Category Archives: Day Trips
As I bask in the tremendous love and promise surrounding the birth of a child I’m also reminded daily of those close to me who are losing those they love. Many too young, many who have been suffering for so very long and many, sadly, who pass away with no warning whatsoever. Truly the circle of life … while welcoming a newborn into our lives fills us with joy … losing a loved one can empty our heart and challenge our spirit as we try to make sense of it all. It is one of the most difficult parts of life.
I remember an old country song that describes the simultaneous exalting joy of someone experiencing the birth of a child while someone nearby in the same hospital is mourning … one shedding tears of sadness while experiencing the loss of a loved one while the other is shedding tears of joy upon the birth of their baby. It is the circle of life, true? We are born, we hopefully live a long, full, happy life … and then we eventually pass on.
All of these emotions rattling around this brain of mine reminded of a song my son, Sean, wrote several years ago about giving someone permission to die. He was working on an oncology floor as a nurse at the time. At his CD release party he introduced the song by saying that he felt at least one song on his CD should be reflection of his ‘day job’. As I listened to the song I immediately thought of how much my mother would have loved hearing him sing it to her when it was her time to ‘pass’. Passing away can indeed be a time of re-birth.
Don’t ask how my mind works, please … as I am constantly questioning where things come from …and I would certainly not be able to answer. I’m often in awe (in a frightening way at times!) of its easily found tangents and distractions. As of yet I’ve been unable to control it or even figure it out…. but I’m certainly becoming more accepting of it and believe that it contributes tremendously to my energy and ability to accomplish lots of things:-)

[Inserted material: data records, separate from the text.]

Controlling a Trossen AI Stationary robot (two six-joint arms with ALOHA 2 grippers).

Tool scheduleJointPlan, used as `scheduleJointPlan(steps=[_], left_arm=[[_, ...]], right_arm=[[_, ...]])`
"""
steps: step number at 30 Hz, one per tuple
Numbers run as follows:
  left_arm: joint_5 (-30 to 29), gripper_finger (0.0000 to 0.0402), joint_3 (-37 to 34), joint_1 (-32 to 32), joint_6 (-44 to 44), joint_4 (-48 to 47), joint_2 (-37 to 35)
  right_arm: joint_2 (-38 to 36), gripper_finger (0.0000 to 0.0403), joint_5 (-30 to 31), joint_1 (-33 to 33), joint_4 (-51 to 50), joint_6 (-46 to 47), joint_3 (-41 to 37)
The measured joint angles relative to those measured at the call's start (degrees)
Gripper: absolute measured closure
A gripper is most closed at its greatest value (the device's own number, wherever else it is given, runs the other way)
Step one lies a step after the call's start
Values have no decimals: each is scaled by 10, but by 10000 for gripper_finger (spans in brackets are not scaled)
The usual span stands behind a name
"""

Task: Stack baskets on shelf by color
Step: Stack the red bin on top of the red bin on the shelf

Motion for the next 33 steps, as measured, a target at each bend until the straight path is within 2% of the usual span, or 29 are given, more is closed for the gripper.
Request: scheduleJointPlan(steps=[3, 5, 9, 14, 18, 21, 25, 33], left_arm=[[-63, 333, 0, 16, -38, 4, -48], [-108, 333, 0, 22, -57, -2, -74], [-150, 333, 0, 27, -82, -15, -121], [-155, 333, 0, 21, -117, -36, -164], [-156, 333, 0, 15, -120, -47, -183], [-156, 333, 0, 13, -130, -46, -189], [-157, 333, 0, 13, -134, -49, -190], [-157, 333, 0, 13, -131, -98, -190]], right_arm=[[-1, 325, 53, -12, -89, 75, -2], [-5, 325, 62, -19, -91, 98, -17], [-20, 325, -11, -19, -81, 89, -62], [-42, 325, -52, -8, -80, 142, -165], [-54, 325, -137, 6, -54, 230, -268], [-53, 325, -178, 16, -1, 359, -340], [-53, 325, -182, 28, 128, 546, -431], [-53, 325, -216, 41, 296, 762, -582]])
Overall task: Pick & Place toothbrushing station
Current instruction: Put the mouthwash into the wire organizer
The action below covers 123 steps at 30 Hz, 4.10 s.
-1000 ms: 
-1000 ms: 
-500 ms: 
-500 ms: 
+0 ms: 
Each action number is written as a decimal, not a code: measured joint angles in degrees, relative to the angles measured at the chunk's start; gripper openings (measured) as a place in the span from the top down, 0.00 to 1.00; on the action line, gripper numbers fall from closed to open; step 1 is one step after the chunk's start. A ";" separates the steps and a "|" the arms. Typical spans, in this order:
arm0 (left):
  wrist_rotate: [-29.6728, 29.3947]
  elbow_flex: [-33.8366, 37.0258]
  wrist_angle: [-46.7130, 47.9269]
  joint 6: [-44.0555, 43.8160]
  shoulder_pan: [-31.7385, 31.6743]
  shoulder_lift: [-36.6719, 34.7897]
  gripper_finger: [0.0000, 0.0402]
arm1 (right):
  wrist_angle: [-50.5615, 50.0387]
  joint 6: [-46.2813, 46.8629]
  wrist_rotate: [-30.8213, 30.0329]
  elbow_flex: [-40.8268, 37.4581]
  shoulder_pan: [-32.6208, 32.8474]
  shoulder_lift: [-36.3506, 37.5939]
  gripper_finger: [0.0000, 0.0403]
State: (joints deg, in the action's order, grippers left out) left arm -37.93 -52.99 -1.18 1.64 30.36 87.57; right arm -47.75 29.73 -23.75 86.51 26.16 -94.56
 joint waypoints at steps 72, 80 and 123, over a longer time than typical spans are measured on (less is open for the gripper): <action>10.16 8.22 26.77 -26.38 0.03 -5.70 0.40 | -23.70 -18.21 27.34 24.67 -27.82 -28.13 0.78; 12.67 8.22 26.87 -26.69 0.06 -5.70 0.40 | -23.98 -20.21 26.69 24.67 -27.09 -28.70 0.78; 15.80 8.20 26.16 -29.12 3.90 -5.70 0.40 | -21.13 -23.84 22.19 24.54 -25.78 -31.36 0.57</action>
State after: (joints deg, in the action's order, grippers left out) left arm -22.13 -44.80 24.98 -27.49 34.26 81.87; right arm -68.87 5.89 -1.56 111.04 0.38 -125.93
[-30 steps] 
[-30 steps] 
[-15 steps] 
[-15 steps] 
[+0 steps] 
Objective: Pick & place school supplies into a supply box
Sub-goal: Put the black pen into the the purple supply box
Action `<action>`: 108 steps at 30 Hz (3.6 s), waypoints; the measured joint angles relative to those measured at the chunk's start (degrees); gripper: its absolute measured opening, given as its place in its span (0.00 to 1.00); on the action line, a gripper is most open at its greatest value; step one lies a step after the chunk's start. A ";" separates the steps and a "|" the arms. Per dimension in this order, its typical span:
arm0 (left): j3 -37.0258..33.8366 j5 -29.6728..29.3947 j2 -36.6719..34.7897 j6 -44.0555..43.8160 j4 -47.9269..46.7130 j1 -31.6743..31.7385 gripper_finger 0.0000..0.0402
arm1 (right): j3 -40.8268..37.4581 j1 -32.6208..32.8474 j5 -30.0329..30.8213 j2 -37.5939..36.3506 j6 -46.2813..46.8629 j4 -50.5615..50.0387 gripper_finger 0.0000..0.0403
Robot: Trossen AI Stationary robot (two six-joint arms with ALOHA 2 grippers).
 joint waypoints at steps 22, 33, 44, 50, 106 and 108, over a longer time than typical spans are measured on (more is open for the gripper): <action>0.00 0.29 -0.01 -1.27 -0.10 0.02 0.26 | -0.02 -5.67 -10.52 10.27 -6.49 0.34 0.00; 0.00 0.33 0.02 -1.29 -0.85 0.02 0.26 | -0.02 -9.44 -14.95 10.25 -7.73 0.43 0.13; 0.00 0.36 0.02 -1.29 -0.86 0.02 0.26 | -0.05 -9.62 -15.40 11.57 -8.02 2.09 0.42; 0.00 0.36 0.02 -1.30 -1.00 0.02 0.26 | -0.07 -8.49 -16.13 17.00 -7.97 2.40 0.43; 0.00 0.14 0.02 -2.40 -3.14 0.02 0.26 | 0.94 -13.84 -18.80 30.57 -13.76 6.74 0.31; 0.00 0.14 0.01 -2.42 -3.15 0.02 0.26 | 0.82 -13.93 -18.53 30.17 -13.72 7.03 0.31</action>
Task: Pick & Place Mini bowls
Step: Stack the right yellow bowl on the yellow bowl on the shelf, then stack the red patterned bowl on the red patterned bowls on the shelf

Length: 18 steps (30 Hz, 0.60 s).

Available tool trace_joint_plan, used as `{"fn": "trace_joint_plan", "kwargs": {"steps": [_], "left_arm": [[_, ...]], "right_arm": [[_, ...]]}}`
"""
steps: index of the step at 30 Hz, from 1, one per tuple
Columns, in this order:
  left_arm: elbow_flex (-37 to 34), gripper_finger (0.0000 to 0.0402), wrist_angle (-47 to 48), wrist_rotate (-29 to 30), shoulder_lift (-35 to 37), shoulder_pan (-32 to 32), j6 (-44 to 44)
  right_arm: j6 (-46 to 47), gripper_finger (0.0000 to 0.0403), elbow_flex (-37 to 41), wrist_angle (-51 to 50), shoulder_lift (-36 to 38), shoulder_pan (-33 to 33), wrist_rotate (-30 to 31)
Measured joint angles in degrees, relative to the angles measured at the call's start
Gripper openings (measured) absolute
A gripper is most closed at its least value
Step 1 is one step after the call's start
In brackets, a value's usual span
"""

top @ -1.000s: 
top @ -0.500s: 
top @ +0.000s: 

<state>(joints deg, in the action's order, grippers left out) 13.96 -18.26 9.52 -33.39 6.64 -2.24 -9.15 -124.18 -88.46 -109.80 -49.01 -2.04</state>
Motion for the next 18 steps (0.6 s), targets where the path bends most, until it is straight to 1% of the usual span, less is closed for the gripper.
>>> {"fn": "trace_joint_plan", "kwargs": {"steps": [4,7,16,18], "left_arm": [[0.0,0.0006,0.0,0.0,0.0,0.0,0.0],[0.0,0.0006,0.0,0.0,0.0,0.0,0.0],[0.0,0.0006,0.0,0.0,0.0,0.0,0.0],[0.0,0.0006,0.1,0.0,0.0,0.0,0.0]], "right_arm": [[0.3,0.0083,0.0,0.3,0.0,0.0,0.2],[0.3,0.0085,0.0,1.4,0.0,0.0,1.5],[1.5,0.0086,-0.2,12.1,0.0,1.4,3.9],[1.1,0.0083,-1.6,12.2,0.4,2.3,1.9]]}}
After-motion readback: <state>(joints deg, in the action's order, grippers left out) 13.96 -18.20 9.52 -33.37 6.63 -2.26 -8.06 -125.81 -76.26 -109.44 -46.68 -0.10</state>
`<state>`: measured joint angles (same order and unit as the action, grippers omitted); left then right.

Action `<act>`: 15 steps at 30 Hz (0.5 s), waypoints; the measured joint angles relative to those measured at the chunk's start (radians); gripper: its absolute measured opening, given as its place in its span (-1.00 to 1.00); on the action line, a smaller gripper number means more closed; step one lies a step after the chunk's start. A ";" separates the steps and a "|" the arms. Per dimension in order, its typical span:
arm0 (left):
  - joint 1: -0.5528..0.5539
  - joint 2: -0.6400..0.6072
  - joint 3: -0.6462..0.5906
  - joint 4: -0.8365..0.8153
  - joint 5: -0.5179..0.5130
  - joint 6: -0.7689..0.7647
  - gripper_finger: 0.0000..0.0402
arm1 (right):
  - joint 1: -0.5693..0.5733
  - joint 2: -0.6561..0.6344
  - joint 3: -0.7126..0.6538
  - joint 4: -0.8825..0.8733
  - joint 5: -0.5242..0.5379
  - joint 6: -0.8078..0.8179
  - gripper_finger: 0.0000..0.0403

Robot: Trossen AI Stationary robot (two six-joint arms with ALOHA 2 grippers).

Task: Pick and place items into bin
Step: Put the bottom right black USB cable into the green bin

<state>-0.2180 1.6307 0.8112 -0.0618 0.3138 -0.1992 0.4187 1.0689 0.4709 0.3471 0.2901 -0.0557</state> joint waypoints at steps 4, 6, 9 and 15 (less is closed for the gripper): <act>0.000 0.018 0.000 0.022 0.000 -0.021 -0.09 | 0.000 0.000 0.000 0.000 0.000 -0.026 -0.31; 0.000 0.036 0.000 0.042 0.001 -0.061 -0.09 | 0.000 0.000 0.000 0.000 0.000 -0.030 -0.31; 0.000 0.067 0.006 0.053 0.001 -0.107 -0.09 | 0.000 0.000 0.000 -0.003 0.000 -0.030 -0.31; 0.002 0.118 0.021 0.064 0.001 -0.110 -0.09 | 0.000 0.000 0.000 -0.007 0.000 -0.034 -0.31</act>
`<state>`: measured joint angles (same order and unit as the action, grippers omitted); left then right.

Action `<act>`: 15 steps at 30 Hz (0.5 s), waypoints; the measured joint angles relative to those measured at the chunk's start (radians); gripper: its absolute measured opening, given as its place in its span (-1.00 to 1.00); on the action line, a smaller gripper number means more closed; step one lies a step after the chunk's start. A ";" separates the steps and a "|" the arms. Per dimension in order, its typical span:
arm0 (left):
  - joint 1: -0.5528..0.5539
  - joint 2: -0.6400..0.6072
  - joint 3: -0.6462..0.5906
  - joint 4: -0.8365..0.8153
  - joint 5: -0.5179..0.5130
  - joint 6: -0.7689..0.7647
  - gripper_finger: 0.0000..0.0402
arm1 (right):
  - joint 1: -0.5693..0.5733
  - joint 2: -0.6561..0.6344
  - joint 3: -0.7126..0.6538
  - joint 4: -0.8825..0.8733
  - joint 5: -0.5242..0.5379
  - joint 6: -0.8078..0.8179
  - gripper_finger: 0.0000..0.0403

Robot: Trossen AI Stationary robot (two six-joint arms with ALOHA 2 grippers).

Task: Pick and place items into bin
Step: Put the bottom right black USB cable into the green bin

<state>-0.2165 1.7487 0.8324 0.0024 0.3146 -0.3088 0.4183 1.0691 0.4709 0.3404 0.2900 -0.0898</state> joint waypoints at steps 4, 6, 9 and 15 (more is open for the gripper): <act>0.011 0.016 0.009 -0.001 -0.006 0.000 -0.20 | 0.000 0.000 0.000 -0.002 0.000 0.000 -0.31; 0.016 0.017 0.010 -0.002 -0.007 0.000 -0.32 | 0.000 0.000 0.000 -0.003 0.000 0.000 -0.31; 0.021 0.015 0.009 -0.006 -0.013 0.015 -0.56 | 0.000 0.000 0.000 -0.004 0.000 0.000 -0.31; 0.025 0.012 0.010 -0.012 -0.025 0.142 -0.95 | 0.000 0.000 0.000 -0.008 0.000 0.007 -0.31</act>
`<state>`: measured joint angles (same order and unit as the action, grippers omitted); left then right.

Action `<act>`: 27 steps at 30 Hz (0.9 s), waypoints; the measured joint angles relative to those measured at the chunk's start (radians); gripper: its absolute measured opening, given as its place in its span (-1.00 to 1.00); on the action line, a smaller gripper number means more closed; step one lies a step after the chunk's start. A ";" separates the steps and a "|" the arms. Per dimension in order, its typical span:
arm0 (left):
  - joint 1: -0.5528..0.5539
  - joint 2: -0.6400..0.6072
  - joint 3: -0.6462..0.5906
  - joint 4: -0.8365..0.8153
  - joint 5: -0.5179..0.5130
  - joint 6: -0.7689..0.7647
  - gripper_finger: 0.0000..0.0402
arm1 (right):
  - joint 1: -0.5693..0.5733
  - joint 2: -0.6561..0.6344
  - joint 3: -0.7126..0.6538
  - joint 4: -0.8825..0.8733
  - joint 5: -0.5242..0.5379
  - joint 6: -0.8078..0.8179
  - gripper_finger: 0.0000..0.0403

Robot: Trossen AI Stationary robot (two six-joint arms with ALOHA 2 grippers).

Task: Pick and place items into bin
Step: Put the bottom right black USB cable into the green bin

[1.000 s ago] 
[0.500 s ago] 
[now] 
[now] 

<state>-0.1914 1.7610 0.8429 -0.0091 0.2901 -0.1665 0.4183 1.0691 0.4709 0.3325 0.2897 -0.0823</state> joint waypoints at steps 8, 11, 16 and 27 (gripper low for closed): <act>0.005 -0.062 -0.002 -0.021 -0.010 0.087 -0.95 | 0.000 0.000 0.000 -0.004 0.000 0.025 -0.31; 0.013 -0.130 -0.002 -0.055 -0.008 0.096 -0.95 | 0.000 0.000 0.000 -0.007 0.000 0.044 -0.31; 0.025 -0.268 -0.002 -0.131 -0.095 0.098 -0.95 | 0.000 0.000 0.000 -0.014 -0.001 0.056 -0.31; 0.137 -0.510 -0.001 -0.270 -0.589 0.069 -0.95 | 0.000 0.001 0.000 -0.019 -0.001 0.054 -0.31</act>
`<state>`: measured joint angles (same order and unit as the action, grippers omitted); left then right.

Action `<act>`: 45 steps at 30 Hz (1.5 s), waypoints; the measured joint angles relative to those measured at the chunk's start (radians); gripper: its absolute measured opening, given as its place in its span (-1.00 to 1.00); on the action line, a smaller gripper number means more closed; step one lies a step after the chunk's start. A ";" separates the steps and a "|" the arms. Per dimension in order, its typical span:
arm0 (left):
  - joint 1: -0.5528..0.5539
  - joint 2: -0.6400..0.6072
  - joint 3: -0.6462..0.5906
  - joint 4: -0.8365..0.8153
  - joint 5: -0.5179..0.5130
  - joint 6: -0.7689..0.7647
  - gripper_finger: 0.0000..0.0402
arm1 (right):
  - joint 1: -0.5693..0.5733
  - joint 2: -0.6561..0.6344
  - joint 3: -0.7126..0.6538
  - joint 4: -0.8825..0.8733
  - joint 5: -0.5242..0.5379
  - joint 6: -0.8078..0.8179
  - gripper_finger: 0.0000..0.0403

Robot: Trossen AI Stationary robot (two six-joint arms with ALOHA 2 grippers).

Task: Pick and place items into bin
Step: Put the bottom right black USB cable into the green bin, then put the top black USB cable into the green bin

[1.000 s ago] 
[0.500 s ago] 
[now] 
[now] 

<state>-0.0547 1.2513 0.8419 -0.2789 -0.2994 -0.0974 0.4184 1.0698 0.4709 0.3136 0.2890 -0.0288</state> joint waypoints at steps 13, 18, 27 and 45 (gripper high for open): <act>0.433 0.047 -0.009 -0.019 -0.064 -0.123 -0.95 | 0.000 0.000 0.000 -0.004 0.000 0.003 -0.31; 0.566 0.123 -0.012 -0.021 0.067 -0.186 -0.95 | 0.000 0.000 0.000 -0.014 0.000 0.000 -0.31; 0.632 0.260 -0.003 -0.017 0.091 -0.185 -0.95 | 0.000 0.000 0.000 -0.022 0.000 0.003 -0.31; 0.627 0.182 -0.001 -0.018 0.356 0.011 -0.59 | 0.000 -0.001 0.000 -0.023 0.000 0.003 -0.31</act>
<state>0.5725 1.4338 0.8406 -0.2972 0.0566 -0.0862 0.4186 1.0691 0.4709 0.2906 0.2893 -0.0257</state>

The Ying / Yang of life …. Life and death …. Joy and Sadness …. two examples of the many opposite or contrary forces that are interconnected and interdependent in the natural world … the Circle of Life …
Just click on the link and then on the play arrow. I hope you enjoy it:-)
I became a grandmother for the fourth time this past Friday. A grandmother of four boys! What fun and what a blessing. 3 years ago I didn’t have any grandchildren at all. Then came the phone call that brought me to my knees. Yes that was 3 wonderful years ago.
This past Friday, I (we) welcomed Brecken Alexander Morse into the family. He joins his cousins on my (the dad’s) side of the family – Carson (2 yrs. 10 months), August (1 year 8 months) and Cooper (5 ½ months) and on his mother’s side – Addison (3 yrs. 5 months). I hope that one day all of these beautiful children will live close enough to one another to grow to know each other as family … as cousins. As an only child, each and every year I become more aware and cognizant of the strength and beauty of family. With all of its ups and downs.
Which brings me to tonight’s musings. I’m the ‘mom of the dad’. Not the ‘mom of the mom’. I’ve been both but there can be a difference. Why?
Because of this crazy, yet wonderful, grounded gypsy lifestyle that I’m living … that I decided to make happen … I was able to arrive in Colorado Springs well in advance of the baby’s due date. Not everyone is able to create such a crazy lifestyle. I get it … Now remember, I’m the ‘mom of the dad’. I am tempted to write ‘just’ the mom of the dad …. But I just can’t because it’ll never be a ‘just’.
The ‘mom of the mom’ arrived the evening of the birth … she arrived in record time! I was so happy she was able to book a flight so quickly as I sensed and understood her anxiety … her excitement …. her wanting to be here! I picked her up from the airport and took her straight to the hospital. We visited for hours with the new mom and dad AND our new grandson before retreating to our children’s home. We stayed up for a long time talking, celebrating and learning to appreciate one another….again … and on a new level. Our children and new grandson were not discharged until Sunday afternoon so we had many more hours to celebrate and learn more about one another. We had many more hours to bond as a family in the making.
I’m not nor will I ever be Brecken’s maternal grandmother. But I am his paternal grandmother and why should there ever be a difference? I’ve asked myself this question many times and have yet to come up with an answer that, to me, holds any credence.
My parents grew up close to one another’s siblings. They lived in the same neighborhood. Although there were many differences that led to many ‘discussions’ … some of them quite loud … over the years that I vividly remember, they were ‘family’. They weren’t all related by blood, but they were family. Isn’t it true that it’s only with those that we love most and feel closest to that we can open enough to argue with … open our innermost thoughts to … and still love one another at the end of the day??
I hope that the birth of Brecken will be the first of many gatherings that will enlarge his circle of family and will not discriminate between maternal or paternal because the love that we all share for that little boy and his parents knows no boundaries. We have so much to grateful for and I’m so glad that we can be grateful together as the love in our family grows.